Missing the limelight and the competition, Leonard announced in December 1983 that he was returning to the ring. Leonard boasted that he would have a couple of ten-round bouts and then take on Milton McCrory, Donald Curry, Durán, Hearns and finally Hagler. This decision was met with a torrent of criticism from fans and the media, who felt Leonard was taking unnecessary risks with his surgically repaired eye.

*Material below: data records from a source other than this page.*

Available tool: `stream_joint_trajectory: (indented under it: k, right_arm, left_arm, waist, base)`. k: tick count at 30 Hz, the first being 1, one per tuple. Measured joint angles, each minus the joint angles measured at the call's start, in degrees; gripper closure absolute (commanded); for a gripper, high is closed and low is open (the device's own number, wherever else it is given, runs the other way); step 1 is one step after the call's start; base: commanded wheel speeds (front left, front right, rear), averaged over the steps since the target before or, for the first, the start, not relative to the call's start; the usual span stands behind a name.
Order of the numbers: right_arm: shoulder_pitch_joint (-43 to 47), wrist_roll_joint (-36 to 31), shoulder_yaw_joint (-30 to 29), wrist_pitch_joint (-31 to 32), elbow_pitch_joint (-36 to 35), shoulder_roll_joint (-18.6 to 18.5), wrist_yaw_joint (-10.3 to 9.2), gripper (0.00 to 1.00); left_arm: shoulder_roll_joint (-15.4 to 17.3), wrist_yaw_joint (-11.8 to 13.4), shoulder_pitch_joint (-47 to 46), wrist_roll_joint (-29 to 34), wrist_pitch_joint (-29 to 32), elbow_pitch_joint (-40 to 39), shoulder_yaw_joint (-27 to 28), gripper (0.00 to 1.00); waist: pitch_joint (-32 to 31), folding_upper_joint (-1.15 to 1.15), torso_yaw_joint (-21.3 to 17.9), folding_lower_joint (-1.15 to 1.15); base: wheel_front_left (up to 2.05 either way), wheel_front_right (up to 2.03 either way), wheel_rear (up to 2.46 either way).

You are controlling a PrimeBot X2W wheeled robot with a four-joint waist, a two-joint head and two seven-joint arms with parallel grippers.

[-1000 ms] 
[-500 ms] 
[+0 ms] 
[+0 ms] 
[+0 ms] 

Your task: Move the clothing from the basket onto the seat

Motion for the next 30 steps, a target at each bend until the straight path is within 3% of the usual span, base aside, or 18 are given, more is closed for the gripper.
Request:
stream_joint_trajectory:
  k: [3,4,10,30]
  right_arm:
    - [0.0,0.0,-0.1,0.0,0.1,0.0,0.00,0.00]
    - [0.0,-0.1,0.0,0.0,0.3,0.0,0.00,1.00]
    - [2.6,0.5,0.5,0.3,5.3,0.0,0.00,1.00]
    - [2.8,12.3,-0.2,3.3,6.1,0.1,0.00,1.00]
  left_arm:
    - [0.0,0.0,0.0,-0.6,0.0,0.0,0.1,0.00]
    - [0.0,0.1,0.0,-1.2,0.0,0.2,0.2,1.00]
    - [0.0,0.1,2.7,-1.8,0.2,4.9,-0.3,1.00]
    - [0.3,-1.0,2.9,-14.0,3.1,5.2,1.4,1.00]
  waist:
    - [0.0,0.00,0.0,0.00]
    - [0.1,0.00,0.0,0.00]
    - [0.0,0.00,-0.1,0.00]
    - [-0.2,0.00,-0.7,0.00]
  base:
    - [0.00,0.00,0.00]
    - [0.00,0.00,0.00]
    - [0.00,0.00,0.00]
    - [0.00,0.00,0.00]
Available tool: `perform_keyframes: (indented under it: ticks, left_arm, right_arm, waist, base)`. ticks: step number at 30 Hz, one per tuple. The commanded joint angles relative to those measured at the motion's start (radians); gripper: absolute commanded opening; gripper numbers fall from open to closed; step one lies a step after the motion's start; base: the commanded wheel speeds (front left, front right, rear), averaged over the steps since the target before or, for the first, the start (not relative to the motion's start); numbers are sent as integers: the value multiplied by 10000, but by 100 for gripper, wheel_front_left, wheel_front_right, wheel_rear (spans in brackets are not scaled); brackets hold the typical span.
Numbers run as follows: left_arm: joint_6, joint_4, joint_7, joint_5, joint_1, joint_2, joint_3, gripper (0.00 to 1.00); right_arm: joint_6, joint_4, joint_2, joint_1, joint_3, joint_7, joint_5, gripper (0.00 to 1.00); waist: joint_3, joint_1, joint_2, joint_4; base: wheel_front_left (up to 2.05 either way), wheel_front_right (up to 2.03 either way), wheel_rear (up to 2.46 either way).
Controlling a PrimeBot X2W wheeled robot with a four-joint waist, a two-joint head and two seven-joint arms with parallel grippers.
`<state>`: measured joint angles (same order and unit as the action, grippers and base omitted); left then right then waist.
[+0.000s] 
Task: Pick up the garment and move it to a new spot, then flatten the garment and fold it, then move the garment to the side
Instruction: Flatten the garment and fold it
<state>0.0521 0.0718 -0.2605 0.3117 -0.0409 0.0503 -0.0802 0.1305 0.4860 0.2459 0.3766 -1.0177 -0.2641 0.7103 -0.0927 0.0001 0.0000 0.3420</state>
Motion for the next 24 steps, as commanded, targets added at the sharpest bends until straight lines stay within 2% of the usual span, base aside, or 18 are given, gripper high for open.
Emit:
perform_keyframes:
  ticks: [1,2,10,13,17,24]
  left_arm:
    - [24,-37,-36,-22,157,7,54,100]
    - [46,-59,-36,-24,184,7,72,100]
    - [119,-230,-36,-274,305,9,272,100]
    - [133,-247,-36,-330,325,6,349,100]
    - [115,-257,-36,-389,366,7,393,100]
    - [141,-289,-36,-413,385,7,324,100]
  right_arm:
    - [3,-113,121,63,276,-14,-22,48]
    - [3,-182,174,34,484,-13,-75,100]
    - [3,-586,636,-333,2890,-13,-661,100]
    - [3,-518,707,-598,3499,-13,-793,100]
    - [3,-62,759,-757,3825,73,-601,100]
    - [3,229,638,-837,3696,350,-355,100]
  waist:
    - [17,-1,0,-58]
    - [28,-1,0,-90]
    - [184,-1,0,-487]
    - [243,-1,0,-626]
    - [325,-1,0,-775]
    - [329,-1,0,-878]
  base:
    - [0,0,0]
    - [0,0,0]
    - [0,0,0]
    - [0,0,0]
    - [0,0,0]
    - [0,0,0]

A bout with Philadelphia's Kevin Howard, who was 20–4–1, was scheduled for February 25, 1984. The fight was postponed when Leonard had minor surgery on his right eye to fix a loose retina. This latest eye problem further fueled the flames of those who opposed Leonard's comeback.

Before the fight with Howard, Dave Jacobs rejoined Leonard's team in a limited role. Jacobs had quit in 1980, disagreeing with Leonard's decision to have an immediate rematch with Durán.

Leonard and Howard fought on May 11, 1984, in Worcester, Massachusetts. Howard knocked Leonard flat on his back in the fourth round. It was the first knockdown of Leonard's professional career. Leonard came back to stop Howard in the ninth round, but the stoppage was disputed, with some feeling that the referee stopped the fight prematurely. Leonard was ahead on all three scorecards at the time of the stoppage. At the post-fight press conference, Leonard surprised everyone by announcing his retirement again, saying he just didn't have it anymore.

=== Leonard vs. Hagler ===

On March 10, 1986, Marvin Hagler knocked out John Mugabi in eleven rounds to retain the Undisputed World Middleweight Championship for the twelfth time and advance his record to 62–2–2. After the bout Hagler stated it may be his last fight. "I was ringside," Leonard said. "I'm watching John 'The Beast' Mugabi outbox Hagler. Of all people, John 'The Beast' Mugabi." It was then that Leonard decided to come back and fight Hagler. He called Mike Trainer and said, "I can beat Hagler."

On May 1, 1986, Leonard announced on a Washington, D.C. talk show that he would return to the ring to fight Hagler. The announcement generated a lot of controversy because of Leonard's inactivity and eye injuries, yet it also excited many sports fans who had hoped to see them fight years earlier. Hagler took a few months to decide, then agreed to the match.

The fight, promoted as "The Super Fight" and "The King of the Ring", was scheduled for April 6, 1987, at Caesars Palace in Las Vegas. Leonard was guaranteed $11 million, and Hagler was guaranteed $12 million. Hagler was a heavy favorite. The odds started at 4–1, then settled at 3–1. A paying crowd of 12,379 generated a live gate of $6.2 million. According to Bob Arum, the fight grossed $78 million (which equates to around $179 million in 2020).

The original fight plan for Leonard was to go toe-to-toe with Hagler and try to cut him, but the plan changed about five days before the fight. Leonard got hit by sparring partner Quincy Taylor and was badly buckled. "He almost knocked me out," Leonard said. After that, Leonard decided to box Hagler.

Many were surprised that Hagler, a natural southpaw, opened the fight boxing out of an orthodox stance. After the quick and slick Leonard won the first two rounds on all three scorecards, Hagler started the third round as a southpaw. Hagler did better, but Leonard's superior speed and boxing skill still allowed him to control the fight. Hagler looked stiff and mechanical and missed the speedy Leonard time and again prompting CBS ringside commentator Gil Clancy to remark "...and is he ever missing...Leonard isn't doing anything to make him miss, he's just missing!"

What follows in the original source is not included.